La pagina evangelica (Gv 10,7-18) ci ha riproposto il modello del Buon Pastore che dà la vita per le pecore e ci ha ricordato la radicalità del dono a cui e chiamato ognuno di noi. Anche sant’Agostino dovette spendere ogni sua energia di pastore, a volte a rischio della vita, soprattutto per cercare di ricomporre la Chiesa in Africa lacerata da uno scisma, quello donatista, che la divideva da quasi un secolo. La “tunica senza cuciture”, come amava chiamare la Chiesa, era a brandelli. E le lotte spesso diventavano violente. Egli riferisce di aggressioni notturne che mettono a soqquadro le case dei chierici cattolici, spogliandole di ogni cosa e lasciandole deserte; poi li rapiscono, li fustigano a sangue e li colpiscono a fil di spada, abbandonandoli in fin di vita (cfr. Contro Cresconio III, 46). Agostino stesso sfuggì per puro caso ad una imboscata tesagli per ucciderlo. Ma egli con pazienza e dottrina si operò in ogni modo per confutare e persuadere, nel desiderio di ricondurre i dissidenti all’unità, portando la discussione sul piano teologico e non politico.

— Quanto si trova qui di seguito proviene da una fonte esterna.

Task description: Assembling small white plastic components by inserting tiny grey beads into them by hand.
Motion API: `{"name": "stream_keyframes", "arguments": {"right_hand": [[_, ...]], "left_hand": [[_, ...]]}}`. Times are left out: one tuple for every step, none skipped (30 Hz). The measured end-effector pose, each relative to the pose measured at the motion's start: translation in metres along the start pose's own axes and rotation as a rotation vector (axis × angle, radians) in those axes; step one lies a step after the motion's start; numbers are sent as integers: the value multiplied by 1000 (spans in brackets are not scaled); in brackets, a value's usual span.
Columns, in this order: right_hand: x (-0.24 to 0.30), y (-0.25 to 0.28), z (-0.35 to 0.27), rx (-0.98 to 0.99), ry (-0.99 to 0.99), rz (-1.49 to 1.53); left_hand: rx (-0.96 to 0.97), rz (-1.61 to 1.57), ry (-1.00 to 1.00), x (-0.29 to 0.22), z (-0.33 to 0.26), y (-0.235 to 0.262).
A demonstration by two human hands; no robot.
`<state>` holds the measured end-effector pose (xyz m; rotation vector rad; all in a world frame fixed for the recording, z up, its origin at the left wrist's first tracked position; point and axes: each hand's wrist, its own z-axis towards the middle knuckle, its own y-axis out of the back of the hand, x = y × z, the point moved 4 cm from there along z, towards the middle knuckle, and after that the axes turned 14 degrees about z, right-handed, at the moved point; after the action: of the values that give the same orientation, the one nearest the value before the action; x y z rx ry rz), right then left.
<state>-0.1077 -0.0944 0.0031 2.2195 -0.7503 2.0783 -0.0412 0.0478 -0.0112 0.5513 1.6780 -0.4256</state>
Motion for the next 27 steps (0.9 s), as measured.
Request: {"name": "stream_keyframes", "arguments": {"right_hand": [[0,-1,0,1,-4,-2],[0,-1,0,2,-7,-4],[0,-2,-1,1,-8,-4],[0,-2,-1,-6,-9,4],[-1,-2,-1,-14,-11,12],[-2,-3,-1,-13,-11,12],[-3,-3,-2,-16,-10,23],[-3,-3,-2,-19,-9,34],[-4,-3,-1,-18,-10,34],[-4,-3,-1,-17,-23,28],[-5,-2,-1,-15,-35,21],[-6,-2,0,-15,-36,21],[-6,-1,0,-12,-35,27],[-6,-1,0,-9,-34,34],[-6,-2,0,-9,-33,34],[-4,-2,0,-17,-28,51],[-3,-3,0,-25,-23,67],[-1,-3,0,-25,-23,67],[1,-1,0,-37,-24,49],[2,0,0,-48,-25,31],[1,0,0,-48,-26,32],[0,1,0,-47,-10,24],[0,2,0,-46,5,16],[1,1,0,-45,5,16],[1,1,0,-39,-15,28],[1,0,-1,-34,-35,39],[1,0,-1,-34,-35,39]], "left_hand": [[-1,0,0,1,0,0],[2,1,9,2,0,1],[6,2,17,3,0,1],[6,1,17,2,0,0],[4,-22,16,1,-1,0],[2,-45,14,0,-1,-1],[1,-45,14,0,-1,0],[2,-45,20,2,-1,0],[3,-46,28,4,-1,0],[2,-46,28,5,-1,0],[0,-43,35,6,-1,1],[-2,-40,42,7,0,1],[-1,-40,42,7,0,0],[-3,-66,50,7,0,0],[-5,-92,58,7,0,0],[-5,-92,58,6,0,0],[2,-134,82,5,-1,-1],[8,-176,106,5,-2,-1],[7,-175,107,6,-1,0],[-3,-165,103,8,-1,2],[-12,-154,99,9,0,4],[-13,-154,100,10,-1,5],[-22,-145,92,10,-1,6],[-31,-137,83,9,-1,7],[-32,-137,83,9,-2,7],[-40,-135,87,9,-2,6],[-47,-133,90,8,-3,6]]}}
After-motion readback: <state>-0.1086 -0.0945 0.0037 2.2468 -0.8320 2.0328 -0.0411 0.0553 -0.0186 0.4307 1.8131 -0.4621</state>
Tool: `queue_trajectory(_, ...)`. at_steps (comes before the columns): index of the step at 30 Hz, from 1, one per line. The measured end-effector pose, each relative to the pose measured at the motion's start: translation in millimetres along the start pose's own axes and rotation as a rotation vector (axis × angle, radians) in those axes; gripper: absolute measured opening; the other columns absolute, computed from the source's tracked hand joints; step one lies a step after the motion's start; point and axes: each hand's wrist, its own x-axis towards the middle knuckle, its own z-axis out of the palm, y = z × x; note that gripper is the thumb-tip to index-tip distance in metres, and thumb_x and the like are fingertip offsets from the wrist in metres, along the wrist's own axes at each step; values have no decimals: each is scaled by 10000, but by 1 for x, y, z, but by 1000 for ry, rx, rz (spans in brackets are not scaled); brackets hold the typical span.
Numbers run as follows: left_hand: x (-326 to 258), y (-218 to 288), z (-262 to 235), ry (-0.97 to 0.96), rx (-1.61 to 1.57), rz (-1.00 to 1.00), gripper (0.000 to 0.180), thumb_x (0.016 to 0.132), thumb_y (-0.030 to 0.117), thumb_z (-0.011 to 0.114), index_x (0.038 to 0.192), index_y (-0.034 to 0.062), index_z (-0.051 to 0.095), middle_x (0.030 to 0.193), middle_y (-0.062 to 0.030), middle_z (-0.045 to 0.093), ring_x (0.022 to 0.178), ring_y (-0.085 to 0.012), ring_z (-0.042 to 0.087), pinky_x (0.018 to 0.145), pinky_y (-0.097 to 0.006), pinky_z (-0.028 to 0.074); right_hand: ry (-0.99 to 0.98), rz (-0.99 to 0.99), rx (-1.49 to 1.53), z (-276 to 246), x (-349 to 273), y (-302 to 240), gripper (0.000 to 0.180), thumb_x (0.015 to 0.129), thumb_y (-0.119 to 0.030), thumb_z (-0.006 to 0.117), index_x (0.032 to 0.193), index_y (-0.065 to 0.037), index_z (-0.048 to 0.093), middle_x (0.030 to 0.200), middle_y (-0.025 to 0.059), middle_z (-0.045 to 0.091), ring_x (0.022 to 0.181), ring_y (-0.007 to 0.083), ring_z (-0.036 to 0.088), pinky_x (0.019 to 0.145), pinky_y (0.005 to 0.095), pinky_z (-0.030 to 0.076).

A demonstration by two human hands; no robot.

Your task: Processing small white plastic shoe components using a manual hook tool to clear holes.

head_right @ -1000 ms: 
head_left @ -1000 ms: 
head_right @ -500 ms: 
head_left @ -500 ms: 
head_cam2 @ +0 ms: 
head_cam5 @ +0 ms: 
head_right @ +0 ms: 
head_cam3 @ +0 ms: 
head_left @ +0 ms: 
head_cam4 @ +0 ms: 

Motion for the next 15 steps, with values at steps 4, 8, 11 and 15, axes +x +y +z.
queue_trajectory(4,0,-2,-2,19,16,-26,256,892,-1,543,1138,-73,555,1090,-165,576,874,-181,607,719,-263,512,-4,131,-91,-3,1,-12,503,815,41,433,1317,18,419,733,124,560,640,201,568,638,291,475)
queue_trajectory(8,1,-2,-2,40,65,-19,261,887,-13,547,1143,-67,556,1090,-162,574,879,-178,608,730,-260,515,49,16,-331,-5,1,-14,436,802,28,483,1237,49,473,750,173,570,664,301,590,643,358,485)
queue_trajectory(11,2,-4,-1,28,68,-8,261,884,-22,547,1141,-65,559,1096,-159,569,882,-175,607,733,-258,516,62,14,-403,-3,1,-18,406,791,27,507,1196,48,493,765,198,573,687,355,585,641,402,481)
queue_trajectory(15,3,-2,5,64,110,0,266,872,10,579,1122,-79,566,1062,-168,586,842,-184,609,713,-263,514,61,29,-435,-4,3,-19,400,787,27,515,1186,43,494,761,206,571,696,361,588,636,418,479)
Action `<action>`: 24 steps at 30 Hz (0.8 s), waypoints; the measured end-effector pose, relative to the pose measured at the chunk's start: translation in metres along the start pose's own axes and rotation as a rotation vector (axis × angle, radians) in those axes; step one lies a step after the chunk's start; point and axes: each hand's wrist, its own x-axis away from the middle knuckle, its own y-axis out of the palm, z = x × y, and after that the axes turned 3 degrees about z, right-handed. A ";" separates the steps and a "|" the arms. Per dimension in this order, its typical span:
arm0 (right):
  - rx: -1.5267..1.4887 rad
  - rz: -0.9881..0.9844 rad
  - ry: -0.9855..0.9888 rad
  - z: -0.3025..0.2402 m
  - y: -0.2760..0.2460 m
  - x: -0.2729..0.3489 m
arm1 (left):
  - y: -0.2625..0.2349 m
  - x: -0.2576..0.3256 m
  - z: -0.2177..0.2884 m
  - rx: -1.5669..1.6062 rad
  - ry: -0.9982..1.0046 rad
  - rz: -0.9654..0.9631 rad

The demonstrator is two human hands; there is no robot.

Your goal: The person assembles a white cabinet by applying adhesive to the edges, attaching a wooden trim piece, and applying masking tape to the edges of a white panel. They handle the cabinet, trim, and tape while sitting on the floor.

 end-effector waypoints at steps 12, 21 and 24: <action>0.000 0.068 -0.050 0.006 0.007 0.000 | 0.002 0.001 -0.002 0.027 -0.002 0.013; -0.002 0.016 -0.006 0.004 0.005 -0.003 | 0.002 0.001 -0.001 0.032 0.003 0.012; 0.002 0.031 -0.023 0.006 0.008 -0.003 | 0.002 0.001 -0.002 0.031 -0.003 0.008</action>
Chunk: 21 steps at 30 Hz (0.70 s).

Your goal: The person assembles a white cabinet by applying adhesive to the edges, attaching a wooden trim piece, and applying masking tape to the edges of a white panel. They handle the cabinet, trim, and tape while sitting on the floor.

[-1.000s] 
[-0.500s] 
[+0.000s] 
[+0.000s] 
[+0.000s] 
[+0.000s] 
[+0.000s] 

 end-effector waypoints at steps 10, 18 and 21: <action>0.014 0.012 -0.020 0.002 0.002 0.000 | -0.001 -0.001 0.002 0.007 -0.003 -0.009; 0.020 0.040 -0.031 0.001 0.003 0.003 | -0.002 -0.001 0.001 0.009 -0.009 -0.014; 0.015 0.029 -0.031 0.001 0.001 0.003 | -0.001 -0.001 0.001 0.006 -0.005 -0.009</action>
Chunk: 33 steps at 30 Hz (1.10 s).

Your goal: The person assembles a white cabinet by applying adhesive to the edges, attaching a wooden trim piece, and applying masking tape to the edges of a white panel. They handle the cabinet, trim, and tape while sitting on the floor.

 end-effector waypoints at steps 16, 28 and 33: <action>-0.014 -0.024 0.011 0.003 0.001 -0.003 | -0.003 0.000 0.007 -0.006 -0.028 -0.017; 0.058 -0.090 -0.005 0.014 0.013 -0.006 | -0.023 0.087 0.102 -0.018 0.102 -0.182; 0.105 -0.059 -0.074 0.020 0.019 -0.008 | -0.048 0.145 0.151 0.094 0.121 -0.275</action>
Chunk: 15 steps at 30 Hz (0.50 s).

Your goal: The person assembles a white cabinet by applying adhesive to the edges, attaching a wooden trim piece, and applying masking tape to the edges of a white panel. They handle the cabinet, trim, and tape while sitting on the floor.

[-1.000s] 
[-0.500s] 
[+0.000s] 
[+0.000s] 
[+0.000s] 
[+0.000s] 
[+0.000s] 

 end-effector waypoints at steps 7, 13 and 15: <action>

I frutti furono numerosi e per questo il suo biografo Possidio può scrivere che «con l’aiuto di Cristo, di giorno in giorno sempre più aumentava e si diffondeva l’unità della pace e la fratellanza della chiesa di Dio» (Possidio, Vita di Agostino, 13).
Le numerose comunità, i tanti uomini e donne che il Vescovo di Ippona conquistò a Cristo con la sua testimonianza, sono il segno della fecondità di una vita santa e sono per tutti noi un esempio a perseverare con gioia nella fede, nonostante le difficoltà e le tribolazioni. La luce della sua vita brillò infatti in tempi di continui conflitti e di rivolgimenti epocali, come la caduta di Roma e l’invasione dei Vandali che assediarono Ippona proprio mentre Agostino stava morendo. Ma egli non solo non si scoraggiò, ma intraprese un serrato dibattito richiamando la lettura della realtà nell’ottica della fede. Scrisse, infatti, un’opera, La città di Dio, per imparare a leggere in modo più profondo il proprio tempo e per diffondere una nuova ratio del vivere sociale. Si tratta di una lettura sapienziale che pone al centro il cuore dell’uomo e indica la vera natura della speranza cristiana.
Questa prospettiva esistenziale e spirituale risulta valida ancora oggi. Siamo tutti chiamati a interrogarci dove poggia il nostro cuore: sulla roccia di Cristo o sulla sabbia dell’affermazione di sé? La storia infatti, secondo Agostino, è mossa da due amori che diedero origine a due città, alla città terrena l’amore di sé fino all’indifferenza per Dio; alla città celeste l’amore a Dio fino all’indifferenza di sé (cfr. La città di Dio XIV, 28).
L’amore in definitiva è ciò che definisce l’uomo nella sua natura più vera. Ce lo ricorda il nostro Santo, parlando di sé: «Il mio peso è il mio amore, esso mi porta dovunque mi porto. Il tuo Dono ci accende e ci porta verso l’alto. Noi ardiamo e ci muoviamo. Saliamo la salita del cuore» (Comm. prima lettera Giovanni, Omelia 2, 11). Chi ama Cristo come lo ha amato Agostino può veramente fare ciò che vuole («Ama e fa’ ciò che vuoi») perché il suo amore è unito alla volontà di Cristo, così che la sua volontà non è più semplicemente volontà sua, arbitrio, ma integrata nella volontà di Dio.
Così sant’Agostino, con il suo esempio e la sua testimonianza di cristiano e di pastore, ci incoraggia ad affidarci al Cristo sempre vivo perché risorto, ad amarlo con tutto noi stessi e a trovare così la strada della vita vera costruendo insieme la città di Dio, il suo Regno.